• _TASK TO COMPLETE_: Read the lines of the data below and retrieve those with "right".

• _DATA SHOWN_:
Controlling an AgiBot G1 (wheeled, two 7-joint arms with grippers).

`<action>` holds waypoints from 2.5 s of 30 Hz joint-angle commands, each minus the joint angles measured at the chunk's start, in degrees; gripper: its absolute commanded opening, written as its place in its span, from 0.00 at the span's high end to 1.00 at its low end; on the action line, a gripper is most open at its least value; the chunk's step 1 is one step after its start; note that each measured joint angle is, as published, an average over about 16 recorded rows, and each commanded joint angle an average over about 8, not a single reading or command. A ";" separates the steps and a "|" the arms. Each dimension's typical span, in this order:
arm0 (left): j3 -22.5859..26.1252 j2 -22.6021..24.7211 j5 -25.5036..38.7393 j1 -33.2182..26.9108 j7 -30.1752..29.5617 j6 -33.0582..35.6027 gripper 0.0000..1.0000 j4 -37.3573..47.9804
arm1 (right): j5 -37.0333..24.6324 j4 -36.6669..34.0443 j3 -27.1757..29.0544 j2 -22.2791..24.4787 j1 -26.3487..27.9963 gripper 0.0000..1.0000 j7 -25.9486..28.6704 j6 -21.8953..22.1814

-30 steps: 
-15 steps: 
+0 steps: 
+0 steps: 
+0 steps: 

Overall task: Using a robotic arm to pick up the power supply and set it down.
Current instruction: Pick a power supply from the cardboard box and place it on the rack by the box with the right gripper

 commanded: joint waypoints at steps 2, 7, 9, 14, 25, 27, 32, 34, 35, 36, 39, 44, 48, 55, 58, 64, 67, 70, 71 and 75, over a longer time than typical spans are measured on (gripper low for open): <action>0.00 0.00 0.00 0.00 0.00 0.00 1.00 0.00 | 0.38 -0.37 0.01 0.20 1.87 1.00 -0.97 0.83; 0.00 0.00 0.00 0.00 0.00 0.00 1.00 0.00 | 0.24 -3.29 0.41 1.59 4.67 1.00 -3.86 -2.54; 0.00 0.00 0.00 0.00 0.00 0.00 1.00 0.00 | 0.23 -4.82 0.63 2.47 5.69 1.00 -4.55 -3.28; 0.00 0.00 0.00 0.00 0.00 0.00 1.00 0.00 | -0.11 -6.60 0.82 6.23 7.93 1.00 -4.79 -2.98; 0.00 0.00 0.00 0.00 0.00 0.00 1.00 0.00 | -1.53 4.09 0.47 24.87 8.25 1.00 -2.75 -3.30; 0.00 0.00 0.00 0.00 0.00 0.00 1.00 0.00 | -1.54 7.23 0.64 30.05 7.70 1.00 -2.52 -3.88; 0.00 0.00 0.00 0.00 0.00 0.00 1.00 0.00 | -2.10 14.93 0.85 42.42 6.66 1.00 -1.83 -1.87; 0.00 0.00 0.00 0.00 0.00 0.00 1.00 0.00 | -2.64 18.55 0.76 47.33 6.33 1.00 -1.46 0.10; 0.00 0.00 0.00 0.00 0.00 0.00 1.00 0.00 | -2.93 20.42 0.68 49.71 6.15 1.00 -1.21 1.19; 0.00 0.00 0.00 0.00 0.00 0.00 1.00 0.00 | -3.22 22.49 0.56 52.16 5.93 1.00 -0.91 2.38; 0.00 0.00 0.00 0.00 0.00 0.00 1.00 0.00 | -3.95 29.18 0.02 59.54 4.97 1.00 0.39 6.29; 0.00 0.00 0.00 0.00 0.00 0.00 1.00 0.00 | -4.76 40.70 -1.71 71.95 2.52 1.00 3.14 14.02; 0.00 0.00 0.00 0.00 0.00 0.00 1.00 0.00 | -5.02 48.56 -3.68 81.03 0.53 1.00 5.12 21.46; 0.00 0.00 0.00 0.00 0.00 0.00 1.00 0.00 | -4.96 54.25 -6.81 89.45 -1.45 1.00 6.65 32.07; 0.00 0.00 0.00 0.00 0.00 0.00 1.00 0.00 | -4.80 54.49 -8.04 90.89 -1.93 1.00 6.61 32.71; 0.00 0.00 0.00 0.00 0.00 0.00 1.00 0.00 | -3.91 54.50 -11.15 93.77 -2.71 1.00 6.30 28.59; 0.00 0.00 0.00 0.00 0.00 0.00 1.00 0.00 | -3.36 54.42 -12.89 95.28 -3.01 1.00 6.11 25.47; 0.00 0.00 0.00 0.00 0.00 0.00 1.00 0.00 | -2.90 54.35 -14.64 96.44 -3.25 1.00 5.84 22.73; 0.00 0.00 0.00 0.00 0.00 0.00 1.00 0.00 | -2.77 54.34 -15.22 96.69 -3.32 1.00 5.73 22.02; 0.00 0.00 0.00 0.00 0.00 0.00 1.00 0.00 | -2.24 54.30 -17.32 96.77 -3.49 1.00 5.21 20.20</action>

• _EXERCISE OUTPUT_:
arm1 (right): j5 -37.0333..24.6324 j4 -36.6669..34.0443 j3 -27.1757..29.0544 j2 -22.2791..24.4787 j1 -26.3487..27.9963 gripper 0.0000..1.0000 j7 -25.9486..28.6704 j6 -21.8953..22.1814
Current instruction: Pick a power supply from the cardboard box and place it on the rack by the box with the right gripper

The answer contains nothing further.